Giselle posa les yeux sur la boite que lui avait donnée le majordome ; rectangulaire et mince, elle était élégante. Elle cachait, sur un coussin de soie pourpre, un magnifique mouchoir blanc brodé. L'ouvrage, réalisé par Giselle, était splendide. Elle avait mis de longues semaines à réfléchir à sa confection, à choisir les motifs et s'y était reprise à plusieurs fois avant de se lancer. C'était un cadeau intime, destiné à l'Impératrice Carolina, sa future belle-mère. Elle avait déjà offert deux mouchoirs semblables, un à sa mère, qu'elle voyait rarement, et l'autre à une de ses plus proches amies. Cependant, celui-ci était encore plus splendide.
Giselle était sûre de son talent. Maîtriser la broderie faisait partie des nombreux domaines qu'on lui avait enseignés dès son plus jeune âge. Elle avait mis dans son travail, tout son cœur et toute sa reconnaissance. Elle espérait que ses sentiments sincères se dévoileraient dans les plis de tissus et de dentelles.
Elle poussa un soupir et pensa à l'Impératrice, qui depuis toujours prenait soin d'elle. Ses rêveries se tournèrent ensuite vers Dusan et un frisson envahit son corps. Elle tira la couverture en laine à nouveau vers elle et respira l'air froid dans la cabine. Puis, elle tourna son regard vers les rues de la capitale et le souvenir des lettres et des nouvelles du jour lui revint. Elle réfléchit au travail qui l'attendait plus tard dans la journée et se plongea dans des réflexions administratives et financières.
La voiture circula lentement. Les passants regardèrent filer la magnifique berline accompagnée par deux fringants soldats de la garde impériale, montés à cheval. Chacun connaissait sa passagère, la célèbre Giselle le Tholy de Madalberth. Elle était fiancée depuis plusieurs années au troisième Prince de l'Empire, Dusan Fretnarch Tritis de Dalstein.

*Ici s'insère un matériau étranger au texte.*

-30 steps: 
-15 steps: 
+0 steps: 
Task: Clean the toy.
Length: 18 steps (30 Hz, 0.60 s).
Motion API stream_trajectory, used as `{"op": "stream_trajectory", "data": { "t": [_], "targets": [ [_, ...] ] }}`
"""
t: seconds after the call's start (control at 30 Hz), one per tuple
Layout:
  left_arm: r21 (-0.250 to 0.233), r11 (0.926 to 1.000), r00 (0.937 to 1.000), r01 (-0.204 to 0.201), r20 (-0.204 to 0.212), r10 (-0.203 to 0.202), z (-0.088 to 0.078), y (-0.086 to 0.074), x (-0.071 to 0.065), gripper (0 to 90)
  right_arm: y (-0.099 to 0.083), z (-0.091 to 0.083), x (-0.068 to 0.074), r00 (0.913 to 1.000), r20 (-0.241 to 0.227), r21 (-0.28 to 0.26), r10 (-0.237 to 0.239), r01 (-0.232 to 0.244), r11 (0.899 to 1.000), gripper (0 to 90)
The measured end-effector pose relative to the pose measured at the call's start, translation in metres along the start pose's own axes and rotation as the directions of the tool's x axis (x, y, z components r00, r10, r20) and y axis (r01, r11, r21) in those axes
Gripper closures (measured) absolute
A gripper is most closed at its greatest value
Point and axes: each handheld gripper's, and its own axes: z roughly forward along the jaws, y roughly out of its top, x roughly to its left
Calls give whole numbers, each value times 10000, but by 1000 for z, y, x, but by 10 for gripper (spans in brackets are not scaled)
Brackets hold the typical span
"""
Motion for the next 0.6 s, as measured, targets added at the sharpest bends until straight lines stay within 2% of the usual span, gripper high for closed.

Les journaux ne présentaient plus Giselle depuis des années. Jeune femme accomplie et brillante, sa réputation la précédait jusqu'à l'étranger. Elle faisait partie des perles de l'Empire et incarnait toutes les valeurs de la noblesse, de l'intelligence et de la bienveillance.
Son éducation s'était faite par le biais des meilleurs professeurs particuliers. Peinture, musique, langues, mathématiques et sciences. Elle maîtrisait ces domaines sur le bout des doigts et avait une curiosité naturelle pour les études. Consciente de sa position, elle avait pris très tôt ses responsabilités et s'était évertuée à s'occuper de ses terres et des sujets de son père du mieux possible.